■ Goal of the exercise ■
Across the whole listing, return each line exactly, with no images included.

■ Data segment ■
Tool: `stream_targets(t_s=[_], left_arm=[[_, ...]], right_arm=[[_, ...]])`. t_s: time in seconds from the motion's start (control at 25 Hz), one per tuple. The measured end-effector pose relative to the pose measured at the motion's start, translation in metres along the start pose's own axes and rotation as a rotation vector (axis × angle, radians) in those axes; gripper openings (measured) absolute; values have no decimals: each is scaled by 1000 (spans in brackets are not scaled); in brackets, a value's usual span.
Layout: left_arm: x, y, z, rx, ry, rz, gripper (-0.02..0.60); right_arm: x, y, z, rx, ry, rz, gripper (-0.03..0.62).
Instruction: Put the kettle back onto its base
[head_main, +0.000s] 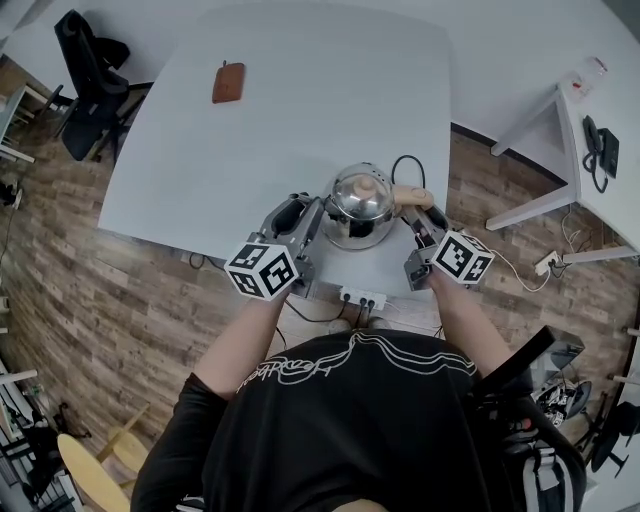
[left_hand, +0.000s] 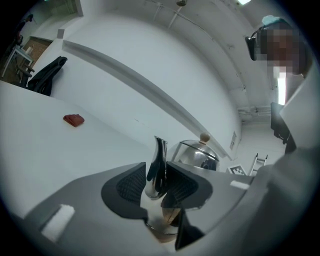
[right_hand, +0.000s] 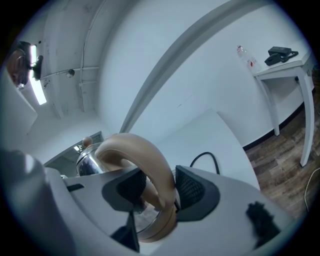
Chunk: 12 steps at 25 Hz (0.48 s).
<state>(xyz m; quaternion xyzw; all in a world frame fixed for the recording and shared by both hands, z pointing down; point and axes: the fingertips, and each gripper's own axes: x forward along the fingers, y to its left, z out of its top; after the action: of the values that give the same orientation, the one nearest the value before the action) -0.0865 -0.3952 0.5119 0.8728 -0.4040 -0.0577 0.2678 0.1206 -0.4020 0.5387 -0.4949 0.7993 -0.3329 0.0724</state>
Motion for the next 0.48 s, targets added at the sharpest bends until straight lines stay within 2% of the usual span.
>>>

■ Completed task ■
Tool: `stream_targets(t_s=[_], left_arm=[[_, ...]], right_arm=[[_, ...]])`. t_s: time in seconds from the motion's start (control at 25 Hz), one per tuple. The measured end-effector pose relative to the pose measured at the motion's start, translation in metres along the start pose's own axes and rotation as a rotation vector (axis × angle, radians) in those axes; gripper openings (measured) absolute; values have no decimals: each is scaled by 1000 (spans in brackets are not scaled); in brackets, a value's usual span.
Layout: left_arm: x, y, z, rx, ry, rz, gripper (-0.02..0.60); right_arm: x, y, z, rx, ry, rz, gripper (-0.03..0.62).
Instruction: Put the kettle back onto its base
[head_main, +0.000s] 
[left_hand, +0.000s] 
[right_hand, +0.000s] 
Chunk: 12 steps at 25 Hz (0.48 s).
<state>(xyz m; quaternion xyzw; all in a world frame fixed for the recording and shared by both hands, z pointing down; point and axes: the fingertips, and each gripper's own axes: x forward along the fingers, y to its left, z out of its top; after the action: of the values that give the same orientation, the one nearest the value before the action) -0.0865 -0.3952 0.5119 0.8728 -0.4040 -0.0577 0.2678 0.1206 -0.4020 0.5387 -0.4949 0.7993 -0.3329 0.0724</state>
Motion for the next 0.48 s, targets added at the sharpest bends until straight lines stay within 2% of the usual span.
>>>

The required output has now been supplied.